Looking back at those first episodes now, I see all the rough edges in the acting and the writing and the editing I never noticed at the time. But the fun we had making it blasts away the imperfections. Kim, Jane, the cast and crew, and I created something together that didn’t exist before. Without permission. Without regrets. Hell, yeah.

 

 

 

 

 

-?8?-

 

 

WE MADE SOMETHING! #lookit

 

 

The fine art of grassroots “getting all up in people’s faces” with The Guild. Tweetin’ and pioneerin’ and awards! Oh my!

 

 

 

When I was in music school in college, everyone had to perform a senior recital in order to complete their degree. But it was a serious pain to get anyone to ATTEND the events. Enduring a classical saxophone concert for more than fifteen minutes is a private hell NO ONE wants to live through if you’re not dating the person, believe me.

 

As the tiny prodigy of the building, I entered my recital semester with an ego the size of a Mack Truck. There was no way I was playing to an empty house! Did I put eight months of work into learning a Henryk Wieniawski showpiece with twelve million notes packed into three minutes for nothing? Hell, no!
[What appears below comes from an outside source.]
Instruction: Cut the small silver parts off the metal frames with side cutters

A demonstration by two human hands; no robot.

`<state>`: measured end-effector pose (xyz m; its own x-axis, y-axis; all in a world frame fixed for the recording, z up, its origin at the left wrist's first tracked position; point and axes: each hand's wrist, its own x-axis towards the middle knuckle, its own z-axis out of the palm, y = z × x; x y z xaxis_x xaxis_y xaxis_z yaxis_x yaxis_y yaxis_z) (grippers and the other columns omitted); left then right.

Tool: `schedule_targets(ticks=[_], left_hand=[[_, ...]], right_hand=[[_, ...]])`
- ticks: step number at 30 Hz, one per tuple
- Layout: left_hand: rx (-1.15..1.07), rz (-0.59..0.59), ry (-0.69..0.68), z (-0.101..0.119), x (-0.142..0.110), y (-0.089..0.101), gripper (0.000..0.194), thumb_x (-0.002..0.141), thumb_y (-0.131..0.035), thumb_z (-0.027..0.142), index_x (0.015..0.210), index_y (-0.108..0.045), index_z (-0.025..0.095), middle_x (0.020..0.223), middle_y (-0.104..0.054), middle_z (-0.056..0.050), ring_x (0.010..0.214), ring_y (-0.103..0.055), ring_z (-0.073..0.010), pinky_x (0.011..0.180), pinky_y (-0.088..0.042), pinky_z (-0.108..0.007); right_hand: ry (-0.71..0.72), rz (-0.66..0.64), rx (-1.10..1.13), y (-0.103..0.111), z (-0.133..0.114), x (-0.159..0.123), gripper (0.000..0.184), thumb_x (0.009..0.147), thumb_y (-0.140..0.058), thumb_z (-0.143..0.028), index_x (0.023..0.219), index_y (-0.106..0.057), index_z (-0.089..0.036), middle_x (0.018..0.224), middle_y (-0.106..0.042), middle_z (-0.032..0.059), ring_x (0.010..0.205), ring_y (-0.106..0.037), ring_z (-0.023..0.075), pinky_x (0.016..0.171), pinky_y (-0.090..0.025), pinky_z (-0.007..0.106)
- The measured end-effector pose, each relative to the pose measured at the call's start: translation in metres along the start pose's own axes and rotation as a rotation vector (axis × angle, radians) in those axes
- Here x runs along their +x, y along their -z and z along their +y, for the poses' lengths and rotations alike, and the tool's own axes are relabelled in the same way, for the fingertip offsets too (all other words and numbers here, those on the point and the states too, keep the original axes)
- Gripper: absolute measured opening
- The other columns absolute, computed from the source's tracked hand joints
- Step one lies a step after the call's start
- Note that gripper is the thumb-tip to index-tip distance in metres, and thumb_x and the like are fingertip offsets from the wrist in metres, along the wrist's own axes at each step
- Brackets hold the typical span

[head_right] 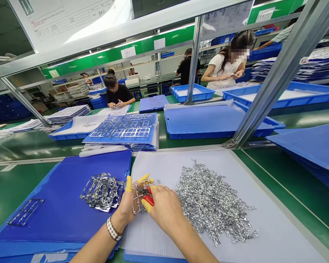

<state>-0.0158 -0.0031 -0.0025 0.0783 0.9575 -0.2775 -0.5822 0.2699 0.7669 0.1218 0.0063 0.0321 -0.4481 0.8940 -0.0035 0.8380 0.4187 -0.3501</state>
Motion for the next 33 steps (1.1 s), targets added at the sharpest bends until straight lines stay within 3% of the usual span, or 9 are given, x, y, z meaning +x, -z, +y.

People were gonna show up. They had no mother-frakkin’ choice!

 

Ahem.

 

I did all the regular things you were supposed to do to get attendance. I ordered tons of food and picked out a skanky dress that my professor gave two thumbs-up to, but I knew I needed something extra. Something special. Maybe something to do with the fliers everyone posted around campus to advertise their events? I asked myself, What can I make that stands out from the boring “John Smith plays an evening of Brahms at 7 p.m. Tuesday” kind of thing?

 

Hmm, what could I do . . . ?

 

 

 

Yup, that’ll work. That’s me as “Xena, Princess Violinist.” I whipped it up in the computer lab one evening, and, MAN, was I happy when I figured out how to engulf that violin in flames. An evil genius “muhahaha” kind of joy!

 

I printed up about a hundred of the fliers and blanketed the music building at 11:00 p.m., right before the place locked up. I couldn’t wait to see what people thought when I got to school the next day.

 

Good news: THEY PAID ATTENTION.

 

Bad news: I got pulled into the dean’s office and was forced to take the fliers down due to “questionable taste level.” But at that point there weren’t many left anyway. People had stolen them. All the stoner percussionist majors tracked me down to say, “Badass, man, I’ll be there!”